### Required work
If a line in the data contains "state", copy it out.

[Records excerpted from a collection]
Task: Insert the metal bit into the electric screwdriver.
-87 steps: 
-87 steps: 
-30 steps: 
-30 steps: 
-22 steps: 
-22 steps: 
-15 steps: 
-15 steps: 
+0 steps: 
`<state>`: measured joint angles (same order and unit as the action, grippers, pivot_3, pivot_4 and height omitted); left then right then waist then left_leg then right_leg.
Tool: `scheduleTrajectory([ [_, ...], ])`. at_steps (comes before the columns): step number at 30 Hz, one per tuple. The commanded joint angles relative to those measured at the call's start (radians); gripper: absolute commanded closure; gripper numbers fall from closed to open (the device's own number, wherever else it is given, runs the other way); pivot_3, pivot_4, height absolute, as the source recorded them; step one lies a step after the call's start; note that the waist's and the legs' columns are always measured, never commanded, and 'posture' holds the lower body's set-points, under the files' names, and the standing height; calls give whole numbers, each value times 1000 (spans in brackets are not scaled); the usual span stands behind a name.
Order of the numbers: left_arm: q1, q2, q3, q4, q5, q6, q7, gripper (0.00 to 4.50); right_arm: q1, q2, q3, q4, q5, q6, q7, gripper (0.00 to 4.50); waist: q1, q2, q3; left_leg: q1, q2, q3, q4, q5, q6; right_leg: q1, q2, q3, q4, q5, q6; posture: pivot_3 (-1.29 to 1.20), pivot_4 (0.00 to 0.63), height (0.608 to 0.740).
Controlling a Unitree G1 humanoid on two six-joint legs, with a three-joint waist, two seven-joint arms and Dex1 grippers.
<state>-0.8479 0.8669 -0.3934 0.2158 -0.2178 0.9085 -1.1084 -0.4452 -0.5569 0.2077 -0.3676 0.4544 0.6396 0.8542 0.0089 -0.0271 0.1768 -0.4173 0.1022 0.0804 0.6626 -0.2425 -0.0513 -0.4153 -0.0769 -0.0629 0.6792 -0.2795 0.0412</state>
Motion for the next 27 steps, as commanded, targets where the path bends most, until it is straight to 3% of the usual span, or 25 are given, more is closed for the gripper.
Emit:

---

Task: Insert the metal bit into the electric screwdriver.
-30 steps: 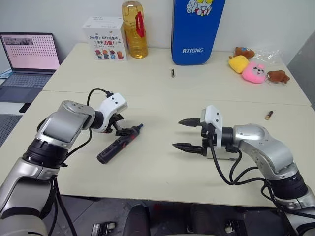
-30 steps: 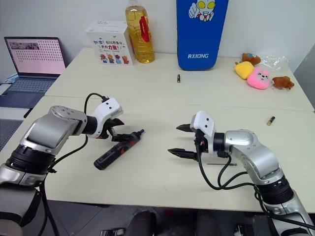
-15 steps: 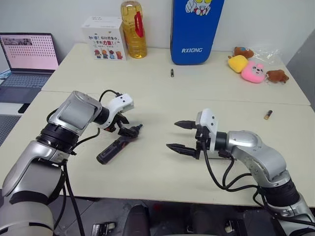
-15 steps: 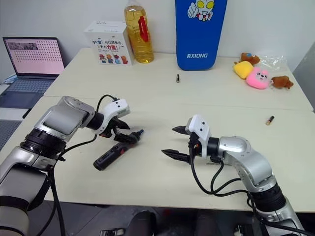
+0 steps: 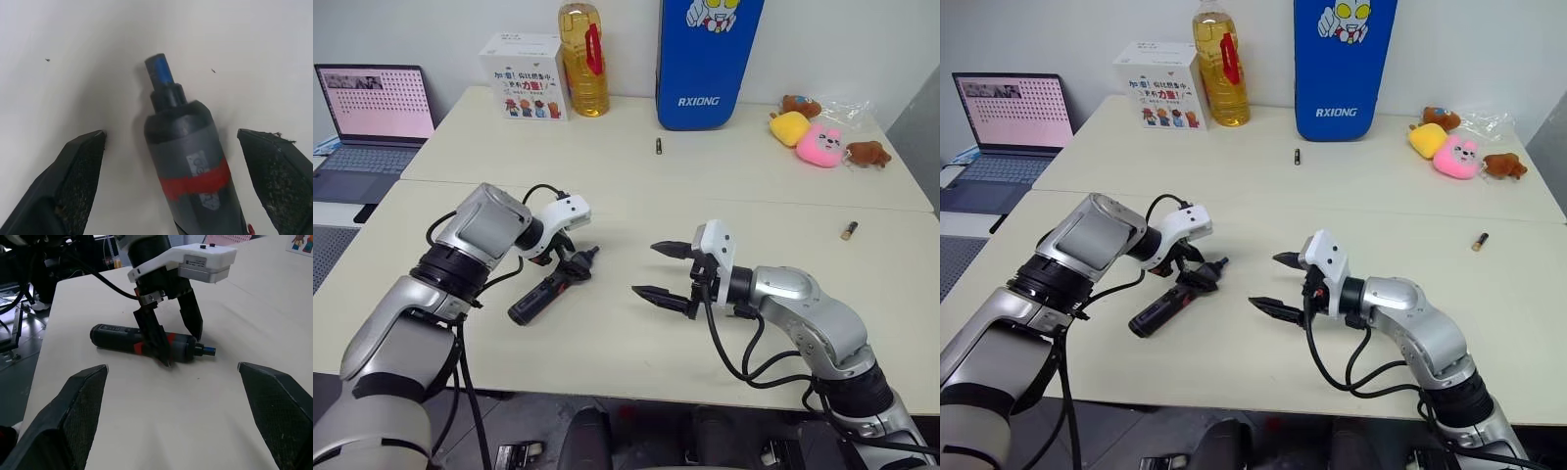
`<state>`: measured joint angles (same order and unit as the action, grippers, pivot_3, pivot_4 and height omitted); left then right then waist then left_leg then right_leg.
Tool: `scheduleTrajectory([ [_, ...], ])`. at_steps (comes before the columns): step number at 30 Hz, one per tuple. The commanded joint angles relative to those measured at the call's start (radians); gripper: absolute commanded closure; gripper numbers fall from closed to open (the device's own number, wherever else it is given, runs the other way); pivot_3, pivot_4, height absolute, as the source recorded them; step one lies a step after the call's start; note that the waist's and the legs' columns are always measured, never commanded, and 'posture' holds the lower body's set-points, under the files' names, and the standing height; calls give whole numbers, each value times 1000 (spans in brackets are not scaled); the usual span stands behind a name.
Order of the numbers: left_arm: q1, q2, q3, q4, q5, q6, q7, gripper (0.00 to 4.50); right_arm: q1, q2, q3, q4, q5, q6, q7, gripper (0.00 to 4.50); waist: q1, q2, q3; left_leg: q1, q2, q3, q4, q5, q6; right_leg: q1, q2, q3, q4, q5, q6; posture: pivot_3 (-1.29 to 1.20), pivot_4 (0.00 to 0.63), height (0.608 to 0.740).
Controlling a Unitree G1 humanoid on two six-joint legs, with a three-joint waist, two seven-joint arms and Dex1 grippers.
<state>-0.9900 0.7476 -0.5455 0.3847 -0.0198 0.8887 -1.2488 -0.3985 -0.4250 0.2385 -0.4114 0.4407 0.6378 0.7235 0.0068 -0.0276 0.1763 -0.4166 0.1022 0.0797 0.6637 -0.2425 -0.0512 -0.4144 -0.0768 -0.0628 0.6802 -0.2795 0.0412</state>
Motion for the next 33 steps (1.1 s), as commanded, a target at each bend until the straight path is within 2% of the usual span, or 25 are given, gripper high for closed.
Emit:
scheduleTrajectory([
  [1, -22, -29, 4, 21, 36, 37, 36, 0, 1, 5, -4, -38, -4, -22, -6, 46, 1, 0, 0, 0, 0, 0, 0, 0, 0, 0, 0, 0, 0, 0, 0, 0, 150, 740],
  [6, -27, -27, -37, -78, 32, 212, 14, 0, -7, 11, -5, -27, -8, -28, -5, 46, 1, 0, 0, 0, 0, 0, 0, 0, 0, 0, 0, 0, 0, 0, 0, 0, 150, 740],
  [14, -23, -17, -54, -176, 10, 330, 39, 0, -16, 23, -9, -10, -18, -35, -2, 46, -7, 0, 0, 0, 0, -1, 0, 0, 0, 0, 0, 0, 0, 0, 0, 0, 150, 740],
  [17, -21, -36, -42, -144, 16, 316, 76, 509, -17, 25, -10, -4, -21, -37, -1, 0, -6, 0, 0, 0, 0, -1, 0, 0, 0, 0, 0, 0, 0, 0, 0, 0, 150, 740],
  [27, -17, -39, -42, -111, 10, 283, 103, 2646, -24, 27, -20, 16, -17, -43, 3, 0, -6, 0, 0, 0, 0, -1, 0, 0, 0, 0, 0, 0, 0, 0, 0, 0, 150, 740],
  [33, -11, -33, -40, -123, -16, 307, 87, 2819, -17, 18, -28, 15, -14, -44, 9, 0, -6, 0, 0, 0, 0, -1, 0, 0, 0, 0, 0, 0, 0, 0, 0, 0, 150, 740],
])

### Written response
`<state>`: measured joint angles (same order and unit as the action, grippers, pivot_3, pivot_4 and height omitted); left then right then waist then left_leg then right_leg.
<state>-0.8479 0.8669 -0.3934 0.2158 -0.2178 0.9085 -1.1084 -0.4452 -0.5569 0.2077 -0.3676 0.4544 0.6396 0.8542 0.0089 -0.0271 0.1768 -0.4173 0.1022 0.0804 0.6626 -0.2425 -0.0513 -0.4153 -0.0769 -0.0629 0.6792 -0.2795 0.0412</state>
`<state>`: measured joint angles (same order and unit as the action, grippers, pivot_3, pivot_4 and height omitted); left then right then waist then left_leg then right_leg.
<state>-0.9900 0.7476 -0.5455 0.3847 -0.0198 0.8887 -1.2488 -0.3985 -0.4250 0.2385 -0.4114 0.4407 0.6378 0.7235 0.0068 -0.0276 0.1763 -0.4166 0.1022 0.0797 0.6637 -0.2425 -0.0512 -0.4144 -0.0768 -0.0628 0.6802 -0.2795 0.0412</state>

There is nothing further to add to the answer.